Question Difficulty Estimation (QDE), a process which is also referred to as question calibration, is a very important task in education. Indeed, the knowledge level of students, also called skill, can be estimated from the correctness of their answers to exam questions and their difficulty. An accurate estimation of question difficulty can also be leveraged to provide students with exercises suitable for their skill level. Conventional approaches to question calibration are manual calibration and pretesting. In manual calibration, one or more domain experts assign to each question a numerical value representing the difficulty, and this is intrinsically subjective. In pretesting, questions are administered to students in a real test scenario, and then the difficulty is estimated from the correctness of their answers. Pretesting introduces a long delay between the time of question generation and when the question can be used to score students. Recent research tried to overcome this issue by estimating the difficulty of questions using only their textual information, exploiting Natural Language Processing (NLP) techniques such as neural models or bag of words. The idea behind this is to reduce (or eliminate) the need for manual calibration and pretesting by estimating the difficulty of questions from their text, which is immediately available at the moment of question creation. Pre-trained language models, especially Transformers, have led to impressive gains on several NLP tasks, but no previous work has explored their use for question calibration.
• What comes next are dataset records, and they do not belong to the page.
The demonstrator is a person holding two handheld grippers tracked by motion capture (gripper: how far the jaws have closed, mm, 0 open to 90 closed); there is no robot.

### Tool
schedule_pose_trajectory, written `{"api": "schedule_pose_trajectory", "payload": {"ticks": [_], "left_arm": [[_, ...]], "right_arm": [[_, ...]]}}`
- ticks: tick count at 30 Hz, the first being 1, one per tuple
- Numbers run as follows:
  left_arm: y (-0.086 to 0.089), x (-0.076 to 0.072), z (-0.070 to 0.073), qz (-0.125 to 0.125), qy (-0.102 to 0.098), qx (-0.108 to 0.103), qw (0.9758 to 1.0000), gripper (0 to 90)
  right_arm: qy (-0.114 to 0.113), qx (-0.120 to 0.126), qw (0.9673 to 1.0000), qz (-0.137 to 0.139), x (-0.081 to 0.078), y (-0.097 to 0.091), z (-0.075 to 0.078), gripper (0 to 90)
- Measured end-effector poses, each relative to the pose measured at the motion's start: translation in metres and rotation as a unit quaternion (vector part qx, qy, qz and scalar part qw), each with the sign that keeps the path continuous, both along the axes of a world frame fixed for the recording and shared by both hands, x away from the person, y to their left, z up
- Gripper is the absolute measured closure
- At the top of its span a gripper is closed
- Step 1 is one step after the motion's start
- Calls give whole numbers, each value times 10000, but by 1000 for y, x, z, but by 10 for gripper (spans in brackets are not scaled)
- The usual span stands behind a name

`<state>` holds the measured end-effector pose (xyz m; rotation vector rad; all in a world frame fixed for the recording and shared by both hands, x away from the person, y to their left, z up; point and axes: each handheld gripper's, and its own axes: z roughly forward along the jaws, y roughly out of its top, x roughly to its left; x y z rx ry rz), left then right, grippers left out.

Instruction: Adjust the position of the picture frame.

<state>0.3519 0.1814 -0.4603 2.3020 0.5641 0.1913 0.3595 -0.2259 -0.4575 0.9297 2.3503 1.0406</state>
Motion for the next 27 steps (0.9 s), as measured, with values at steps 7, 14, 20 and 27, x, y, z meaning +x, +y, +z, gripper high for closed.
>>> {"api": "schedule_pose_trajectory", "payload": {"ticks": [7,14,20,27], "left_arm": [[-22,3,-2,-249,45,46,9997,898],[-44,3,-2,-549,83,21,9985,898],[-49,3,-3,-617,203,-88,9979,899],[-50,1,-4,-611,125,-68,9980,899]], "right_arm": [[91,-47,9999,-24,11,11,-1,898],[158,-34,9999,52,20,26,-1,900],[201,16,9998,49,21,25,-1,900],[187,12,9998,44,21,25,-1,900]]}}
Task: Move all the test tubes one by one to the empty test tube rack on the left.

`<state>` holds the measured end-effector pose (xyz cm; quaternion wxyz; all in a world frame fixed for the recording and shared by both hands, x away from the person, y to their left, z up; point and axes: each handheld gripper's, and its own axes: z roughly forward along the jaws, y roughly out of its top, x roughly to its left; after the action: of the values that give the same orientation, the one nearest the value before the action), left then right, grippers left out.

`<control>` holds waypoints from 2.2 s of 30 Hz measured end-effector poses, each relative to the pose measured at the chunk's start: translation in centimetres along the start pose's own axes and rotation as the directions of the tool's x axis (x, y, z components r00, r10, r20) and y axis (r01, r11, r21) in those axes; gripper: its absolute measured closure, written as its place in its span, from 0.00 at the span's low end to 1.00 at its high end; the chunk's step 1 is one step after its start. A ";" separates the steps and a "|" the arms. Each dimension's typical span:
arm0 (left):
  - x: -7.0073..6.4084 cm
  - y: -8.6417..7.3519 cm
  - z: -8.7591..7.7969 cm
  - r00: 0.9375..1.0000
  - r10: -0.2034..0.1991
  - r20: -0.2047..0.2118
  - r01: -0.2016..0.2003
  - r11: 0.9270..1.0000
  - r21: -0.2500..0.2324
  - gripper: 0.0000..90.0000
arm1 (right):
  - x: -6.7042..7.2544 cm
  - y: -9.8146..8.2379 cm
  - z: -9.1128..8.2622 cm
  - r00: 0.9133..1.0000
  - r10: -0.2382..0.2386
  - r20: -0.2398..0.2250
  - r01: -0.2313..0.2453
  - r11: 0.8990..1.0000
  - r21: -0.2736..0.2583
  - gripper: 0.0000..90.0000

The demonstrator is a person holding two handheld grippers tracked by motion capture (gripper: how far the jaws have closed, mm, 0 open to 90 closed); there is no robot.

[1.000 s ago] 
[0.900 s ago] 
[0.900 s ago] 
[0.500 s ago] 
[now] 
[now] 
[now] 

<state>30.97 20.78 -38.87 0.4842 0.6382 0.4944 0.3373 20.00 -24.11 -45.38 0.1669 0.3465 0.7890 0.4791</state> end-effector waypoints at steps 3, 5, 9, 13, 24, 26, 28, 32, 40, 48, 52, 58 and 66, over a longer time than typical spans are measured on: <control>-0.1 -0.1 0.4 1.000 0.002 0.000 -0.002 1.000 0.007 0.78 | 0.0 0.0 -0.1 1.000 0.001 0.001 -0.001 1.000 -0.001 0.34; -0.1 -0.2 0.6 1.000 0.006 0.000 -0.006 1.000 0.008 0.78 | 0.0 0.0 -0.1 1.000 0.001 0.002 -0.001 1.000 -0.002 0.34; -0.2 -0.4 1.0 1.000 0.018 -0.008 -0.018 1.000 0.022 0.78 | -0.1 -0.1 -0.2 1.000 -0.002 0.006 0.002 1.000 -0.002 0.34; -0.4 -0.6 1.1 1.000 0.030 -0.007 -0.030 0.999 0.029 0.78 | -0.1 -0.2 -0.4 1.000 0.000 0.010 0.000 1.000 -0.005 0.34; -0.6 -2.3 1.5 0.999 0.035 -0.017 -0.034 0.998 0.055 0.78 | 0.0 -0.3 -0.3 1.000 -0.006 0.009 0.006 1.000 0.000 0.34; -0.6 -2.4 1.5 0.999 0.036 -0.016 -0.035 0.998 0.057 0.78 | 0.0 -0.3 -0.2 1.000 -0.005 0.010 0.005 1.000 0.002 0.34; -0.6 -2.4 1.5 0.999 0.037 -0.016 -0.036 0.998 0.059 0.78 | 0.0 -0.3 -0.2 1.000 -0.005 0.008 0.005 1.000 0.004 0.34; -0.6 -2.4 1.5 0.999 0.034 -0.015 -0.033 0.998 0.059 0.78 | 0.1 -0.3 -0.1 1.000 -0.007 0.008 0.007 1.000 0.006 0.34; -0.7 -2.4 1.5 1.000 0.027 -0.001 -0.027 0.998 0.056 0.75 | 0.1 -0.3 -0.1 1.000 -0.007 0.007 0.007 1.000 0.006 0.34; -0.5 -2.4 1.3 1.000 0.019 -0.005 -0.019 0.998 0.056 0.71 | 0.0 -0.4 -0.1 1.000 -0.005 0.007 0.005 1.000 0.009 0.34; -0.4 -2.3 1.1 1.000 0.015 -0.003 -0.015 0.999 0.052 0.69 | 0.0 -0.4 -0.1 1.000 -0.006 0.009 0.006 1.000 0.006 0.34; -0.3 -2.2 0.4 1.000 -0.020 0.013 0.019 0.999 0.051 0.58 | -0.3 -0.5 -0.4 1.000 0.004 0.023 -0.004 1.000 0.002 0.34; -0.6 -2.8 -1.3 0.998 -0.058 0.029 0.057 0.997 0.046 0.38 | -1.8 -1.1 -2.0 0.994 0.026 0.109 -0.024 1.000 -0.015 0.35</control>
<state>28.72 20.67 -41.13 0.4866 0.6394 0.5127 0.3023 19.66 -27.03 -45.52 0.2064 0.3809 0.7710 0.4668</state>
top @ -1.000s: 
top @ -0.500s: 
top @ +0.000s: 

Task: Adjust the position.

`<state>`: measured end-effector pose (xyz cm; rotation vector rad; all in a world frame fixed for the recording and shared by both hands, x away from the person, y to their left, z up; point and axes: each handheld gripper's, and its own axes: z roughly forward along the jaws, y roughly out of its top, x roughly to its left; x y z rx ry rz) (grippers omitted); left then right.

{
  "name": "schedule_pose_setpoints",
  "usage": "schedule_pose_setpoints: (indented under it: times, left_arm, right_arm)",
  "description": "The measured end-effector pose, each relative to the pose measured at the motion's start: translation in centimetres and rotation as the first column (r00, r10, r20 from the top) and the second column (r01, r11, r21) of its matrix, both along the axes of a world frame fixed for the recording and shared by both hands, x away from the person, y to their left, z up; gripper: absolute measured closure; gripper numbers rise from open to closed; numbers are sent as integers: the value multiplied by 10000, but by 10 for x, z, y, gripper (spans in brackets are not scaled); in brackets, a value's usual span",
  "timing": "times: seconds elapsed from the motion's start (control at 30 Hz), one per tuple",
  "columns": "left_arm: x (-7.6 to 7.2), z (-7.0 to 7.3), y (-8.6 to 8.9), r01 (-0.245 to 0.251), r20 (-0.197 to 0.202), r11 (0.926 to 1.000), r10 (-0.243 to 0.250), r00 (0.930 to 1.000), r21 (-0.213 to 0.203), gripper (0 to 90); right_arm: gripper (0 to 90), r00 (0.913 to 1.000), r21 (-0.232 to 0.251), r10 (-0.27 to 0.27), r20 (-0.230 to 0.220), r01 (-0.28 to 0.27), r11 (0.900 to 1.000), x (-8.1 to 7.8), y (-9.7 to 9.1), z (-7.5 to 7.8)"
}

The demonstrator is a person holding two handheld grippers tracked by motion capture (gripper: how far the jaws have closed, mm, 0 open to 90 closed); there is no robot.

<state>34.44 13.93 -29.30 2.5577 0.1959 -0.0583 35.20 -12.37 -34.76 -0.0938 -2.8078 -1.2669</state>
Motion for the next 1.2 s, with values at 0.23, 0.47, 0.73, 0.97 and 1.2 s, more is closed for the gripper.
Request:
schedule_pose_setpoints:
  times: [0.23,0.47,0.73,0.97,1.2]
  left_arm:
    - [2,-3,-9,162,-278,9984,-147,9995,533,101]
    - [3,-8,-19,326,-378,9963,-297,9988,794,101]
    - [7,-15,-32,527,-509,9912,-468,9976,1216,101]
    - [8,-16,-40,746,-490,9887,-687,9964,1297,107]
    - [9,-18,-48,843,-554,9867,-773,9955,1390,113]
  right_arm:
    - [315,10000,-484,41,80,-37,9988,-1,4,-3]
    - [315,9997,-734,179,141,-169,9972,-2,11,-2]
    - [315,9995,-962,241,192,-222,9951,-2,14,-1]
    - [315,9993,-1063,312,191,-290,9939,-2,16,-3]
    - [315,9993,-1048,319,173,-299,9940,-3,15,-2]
In this work, we perform a study of how Transformer models (specifically, BERT and DistilBERT) compare with the current state of the art in the task of QDE from text, and propose a model which is capable of outperforming previous research. Our model is trained on the text of questions and their difficulty, but can optionally take advantage of an additional corpus of domain-related documents to improve performance. Tests on two different real-world datasets, one public and one private, show that our model reduces the Root Mean Square Error (RMSE) of previous baselines by up to 6.5% and confirms our intuition about the effectiveness of Transformer-based models for QDE from text. Furthermore, we carry out an analysis on which characteristics of the questions (such as length of the text and presence of numbers) can influence the prediction error.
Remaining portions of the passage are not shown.